Dudek Christian-Alexander, Schlicker Lisa, Hiller Karsten
Department of Bioinformatics and Biochemistry, Braunschweig Integrated Centre of Systems Biology (BRICS), Technische Universität Braunschweig, Braunschweig, Germany.
Computational Biology of Infection Research, Helmholtz Centre for Infection Research, Braunschweig, Germany.
Methods Mol Biol. 2020;2088:17-32. doi: 10.1007/978-1-0716-0159-4_2.

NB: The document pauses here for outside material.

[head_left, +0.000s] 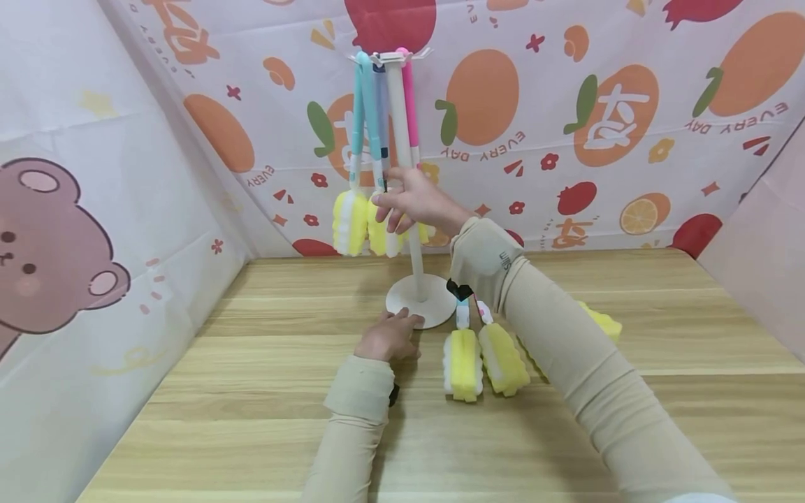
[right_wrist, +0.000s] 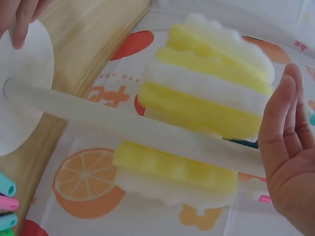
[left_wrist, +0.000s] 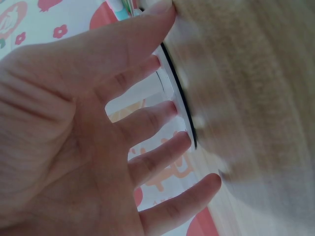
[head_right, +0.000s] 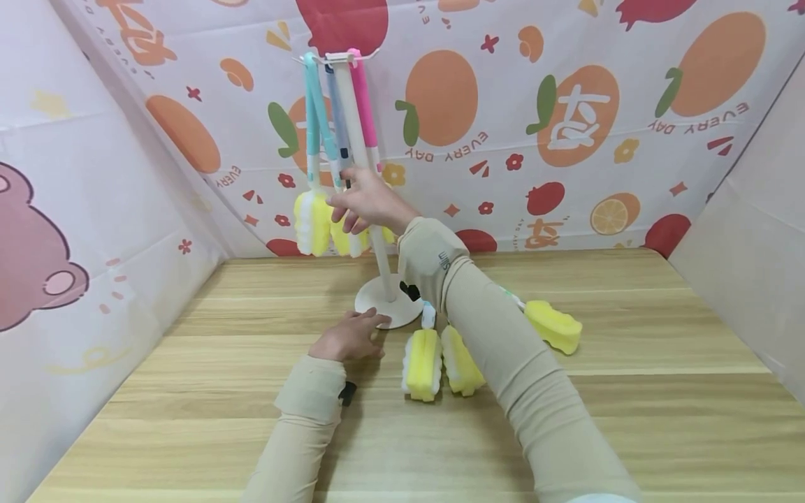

Gas chromatography coupled with mass spectrometry can provide an extensive overview of the metabolic state of a biological system. Analysis of raw mass spectrometry data requires powerful data processing software to generate interpretable results. Here we describe a data processing workflow to generate metabolite levels, mass isotopomer distribution, similarity and variability analysis of metabolites in a nontargeted manner, using stable isotope labeling. Using our data analysis software, no bioinformatic or programming background is needed to generate results from raw mass spectrometry data.
气相色谱-质谱联用技术能够全面概述生物系统的代谢状态。对原始质谱数据进行分析需要功能强大的数据处理软件才能生成可解读的结果。在此,我们描述了一种数据处理流程,该流程使用稳定同位素标记,以非靶向方式生成代谢物水平、质量同位素异构体分布、代谢物相似性和变异性分析结果。使用我们的数据分析软件,无需生物信息学或编程背景知识,就能从原始质谱数据中生成结果。